したがって、全身性免疫チェックポイント遮断と組み合わせて、IL2およびIL12融合タンパク質を腫瘍に局在させるためのミョウバンの使用を、毒性を誘発することなく、相乗的な治療効果について評価した。具体的には、併用療法は、図32Aに示される治療スケジュールに従って、B16F10担腫瘍マウスにおいて評価した。腫瘍は、実施例6に記載されているように確立された。抗PD-1抗体を、腫瘍接種後6日目から、実施例7に記載されているように投与した。6日目に、MSA-IL2-ABP10Kおよび/またはscIL12-MSA-ABP10Kを可溶性融合タンパク質として、またはミョウバンに吸着させてマウスに投与した。融合タンパク質を腫瘍内注射によって投与し、MSA-IL2-ABP10Kを20μgの用量で投与し、scIL12-MSA-ABP10Kを5μgの用量で投与した。錯体化した融合タンパク質を、50μgのミョウバンの用量で投与した。対照マウスには、50μgの腫瘍内注射を介してミョウバンのみを投与した。
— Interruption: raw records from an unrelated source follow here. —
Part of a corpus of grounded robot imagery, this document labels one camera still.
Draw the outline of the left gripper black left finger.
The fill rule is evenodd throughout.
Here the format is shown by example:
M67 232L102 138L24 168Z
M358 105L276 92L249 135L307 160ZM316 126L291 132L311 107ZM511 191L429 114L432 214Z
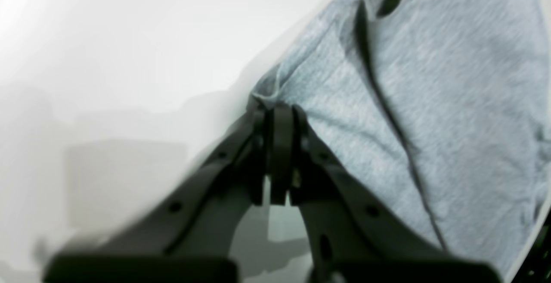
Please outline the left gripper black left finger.
M229 257L235 230L263 203L264 124L256 109L154 210L103 244L73 246L46 283L239 283Z

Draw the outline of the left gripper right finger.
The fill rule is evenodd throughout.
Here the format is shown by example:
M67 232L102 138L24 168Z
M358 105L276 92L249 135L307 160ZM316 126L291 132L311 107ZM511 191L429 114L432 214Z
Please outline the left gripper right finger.
M499 283L487 264L435 248L355 179L298 106L271 111L271 203L299 208L313 283Z

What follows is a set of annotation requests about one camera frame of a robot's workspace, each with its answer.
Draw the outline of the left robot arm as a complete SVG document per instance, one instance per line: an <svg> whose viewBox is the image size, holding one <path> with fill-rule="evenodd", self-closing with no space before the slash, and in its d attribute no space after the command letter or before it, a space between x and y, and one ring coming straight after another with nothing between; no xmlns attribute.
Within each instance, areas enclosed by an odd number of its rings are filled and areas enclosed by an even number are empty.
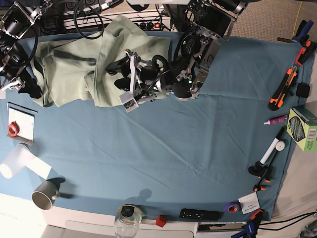
<svg viewBox="0 0 317 238"><path fill-rule="evenodd" d="M171 15L179 18L184 32L172 62L162 55L144 60L126 49L125 57L106 68L111 76L122 75L114 82L124 91L121 103L131 109L153 102L158 94L174 94L183 101L197 98L220 42L229 39L234 23L247 6L245 0L191 0L186 7L178 7Z"/></svg>

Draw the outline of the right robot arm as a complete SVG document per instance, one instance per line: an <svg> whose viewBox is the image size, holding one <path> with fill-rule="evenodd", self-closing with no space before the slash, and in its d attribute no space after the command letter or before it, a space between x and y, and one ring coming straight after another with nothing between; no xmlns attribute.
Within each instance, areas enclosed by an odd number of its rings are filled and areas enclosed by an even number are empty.
<svg viewBox="0 0 317 238"><path fill-rule="evenodd" d="M0 76L4 78L0 83L2 91L14 89L17 93L26 93L33 99L42 97L40 86L26 67L33 59L38 45L38 34L34 25L52 5L51 0L45 0L41 6L36 7L24 6L16 1L1 18ZM35 37L30 55L27 55L18 42L28 30L31 30Z"/></svg>

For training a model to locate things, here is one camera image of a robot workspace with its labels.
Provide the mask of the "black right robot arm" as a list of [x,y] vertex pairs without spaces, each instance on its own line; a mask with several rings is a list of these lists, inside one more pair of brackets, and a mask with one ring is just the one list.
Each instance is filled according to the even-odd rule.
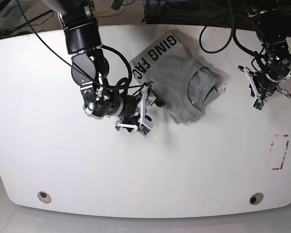
[[[261,51],[244,47],[236,36],[236,13],[231,1],[226,0],[226,17],[231,20],[229,42],[252,56],[252,67],[239,66],[249,81],[253,107],[263,110],[268,99],[279,92],[290,93],[279,85],[291,77],[291,54],[286,41],[284,17],[275,0],[244,0],[246,15],[261,42]],[[167,31],[140,52],[130,62],[131,71],[139,83],[154,83],[149,97],[142,97],[142,105],[155,104],[164,108],[176,124],[197,120],[206,106],[219,96],[220,76],[194,57],[173,30]]]

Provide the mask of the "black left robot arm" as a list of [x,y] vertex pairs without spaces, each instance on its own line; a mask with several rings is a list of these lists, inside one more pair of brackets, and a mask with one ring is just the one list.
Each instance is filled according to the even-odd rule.
[[192,56],[177,31],[166,31],[130,61],[128,76],[108,83],[109,63],[102,44],[94,4],[90,0],[48,0],[64,30],[71,75],[80,86],[88,116],[115,116],[133,126],[151,121],[149,105],[164,108],[173,121],[194,120],[219,95],[219,75]]

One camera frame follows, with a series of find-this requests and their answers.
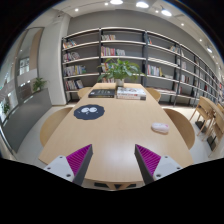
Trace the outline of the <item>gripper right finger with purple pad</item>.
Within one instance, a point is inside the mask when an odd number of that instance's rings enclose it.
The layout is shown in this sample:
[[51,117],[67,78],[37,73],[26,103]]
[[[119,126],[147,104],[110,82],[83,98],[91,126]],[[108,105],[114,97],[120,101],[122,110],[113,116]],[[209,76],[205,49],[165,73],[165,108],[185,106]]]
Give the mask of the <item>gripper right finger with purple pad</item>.
[[145,184],[150,184],[182,169],[170,156],[160,156],[138,144],[135,145],[134,154]]

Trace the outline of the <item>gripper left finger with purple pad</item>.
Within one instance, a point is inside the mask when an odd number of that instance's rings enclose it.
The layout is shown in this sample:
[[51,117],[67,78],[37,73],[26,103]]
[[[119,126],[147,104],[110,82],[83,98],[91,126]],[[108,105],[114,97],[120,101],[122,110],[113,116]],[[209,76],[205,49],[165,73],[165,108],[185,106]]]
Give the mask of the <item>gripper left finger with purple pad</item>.
[[92,155],[92,145],[87,145],[68,156],[59,155],[44,170],[81,186]]

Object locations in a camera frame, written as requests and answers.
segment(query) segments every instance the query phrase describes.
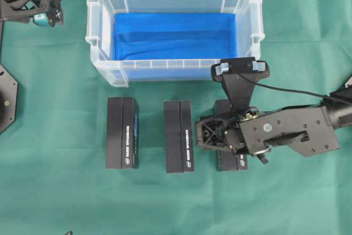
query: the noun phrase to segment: black cardboard box
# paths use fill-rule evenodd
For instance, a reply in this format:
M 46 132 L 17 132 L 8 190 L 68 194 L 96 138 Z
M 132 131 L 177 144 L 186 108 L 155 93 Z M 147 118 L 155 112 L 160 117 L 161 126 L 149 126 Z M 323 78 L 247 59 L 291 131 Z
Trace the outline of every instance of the black cardboard box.
M 194 171 L 190 101 L 164 102 L 166 172 Z
M 106 168 L 138 167 L 138 104 L 132 97 L 109 97 Z

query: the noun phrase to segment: black cable
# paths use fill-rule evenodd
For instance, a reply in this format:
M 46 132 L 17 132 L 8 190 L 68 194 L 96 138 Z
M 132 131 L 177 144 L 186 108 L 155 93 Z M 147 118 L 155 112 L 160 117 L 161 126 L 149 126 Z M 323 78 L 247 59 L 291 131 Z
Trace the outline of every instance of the black cable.
M 263 84 L 259 84 L 256 82 L 253 82 L 251 80 L 249 80 L 247 77 L 244 77 L 242 74 L 238 73 L 238 75 L 240 77 L 242 77 L 245 81 L 247 81 L 250 84 L 253 85 L 257 85 L 257 86 L 261 86 L 263 88 L 268 88 L 268 89 L 272 89 L 272 90 L 277 90 L 277 91 L 282 91 L 282 92 L 291 92 L 291 93 L 297 93 L 297 94 L 304 94 L 304 95 L 310 95 L 310 96 L 316 96 L 316 97 L 320 97 L 321 99 L 326 99 L 326 100 L 332 100 L 332 101 L 338 101 L 347 105 L 352 106 L 352 102 L 349 102 L 347 100 L 343 100 L 343 99 L 338 99 L 336 97 L 333 96 L 324 96 L 324 95 L 320 95 L 320 94 L 316 94 L 316 93 L 312 93 L 312 92 L 308 92 L 308 91 L 302 91 L 302 90 L 294 90 L 294 89 L 285 89 L 285 88 L 276 88 L 274 86 L 269 86 L 269 85 L 263 85 Z

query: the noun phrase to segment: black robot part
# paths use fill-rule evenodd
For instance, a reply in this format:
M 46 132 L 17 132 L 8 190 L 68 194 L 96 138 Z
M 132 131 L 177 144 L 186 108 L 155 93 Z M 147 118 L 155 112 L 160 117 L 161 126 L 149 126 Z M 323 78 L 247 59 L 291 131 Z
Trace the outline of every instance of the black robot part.
M 28 23 L 30 18 L 39 26 L 62 24 L 61 0 L 0 0 L 1 21 Z
M 352 87 L 330 96 L 314 94 L 324 98 L 320 105 L 260 112 L 249 103 L 256 82 L 268 76 L 267 64 L 254 58 L 221 60 L 213 65 L 213 80 L 222 83 L 232 107 L 227 113 L 200 119 L 196 125 L 198 146 L 256 156 L 262 163 L 268 162 L 266 152 L 282 145 L 305 157 L 338 149 L 334 130 L 352 125 Z

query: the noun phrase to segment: black metal bracket
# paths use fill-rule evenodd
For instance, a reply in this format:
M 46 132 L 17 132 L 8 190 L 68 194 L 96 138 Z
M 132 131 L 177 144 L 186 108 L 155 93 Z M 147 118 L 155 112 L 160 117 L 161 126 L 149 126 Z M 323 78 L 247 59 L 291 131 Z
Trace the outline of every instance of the black metal bracket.
M 246 110 L 254 91 L 254 84 L 250 84 L 242 77 L 258 82 L 270 75 L 269 66 L 264 61 L 256 61 L 254 57 L 223 59 L 211 67 L 211 76 L 215 82 L 220 82 L 232 104 L 232 111 Z

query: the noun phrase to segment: blue fabric lining
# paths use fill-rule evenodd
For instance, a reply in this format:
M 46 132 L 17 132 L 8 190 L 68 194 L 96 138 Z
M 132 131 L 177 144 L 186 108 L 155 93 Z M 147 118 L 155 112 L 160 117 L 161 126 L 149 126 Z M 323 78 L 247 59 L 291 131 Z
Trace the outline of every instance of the blue fabric lining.
M 237 56 L 234 14 L 119 13 L 115 18 L 118 61 Z

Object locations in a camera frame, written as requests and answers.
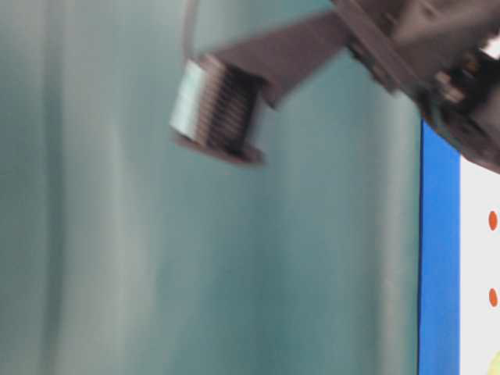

併用療法の毒性は、動物の体重を経時的に測定することによって評価した。図32Bに示されるように、遊離IL2融合タンパク質および遊離IL12融合タンパク質の組み合わせを投与されたマウスは、有意な体重減少を示し、腫瘍接種後12日目までに、処理前の体重と比較して約15%の平均体重減少を示した。対照的に、ミョウバンに吸着されたIL12融合タンパク質を投与されたマウスでは、有意な体重減少はなかった。追加的に、ミョウバンに吸着されたIL12とIL2の融合タンパク質の組み合わせを投与されたマウスは、体重減少がほとんどまたはまったくなかった。追加的に、図32Cに示されるように、ミョウバンに吸着されたIL2およびIL12融合タンパク質と抗PD-1抗体との組み合わせは、対照マウス(ミョウバンのみを投与された)と比較して生存が劇的に改善された。生存は、抗PD-1抗体との遊離IL2およびIL12融合タンパク質を投与されたマウスと比較して、改善されなかったとしても同様であった。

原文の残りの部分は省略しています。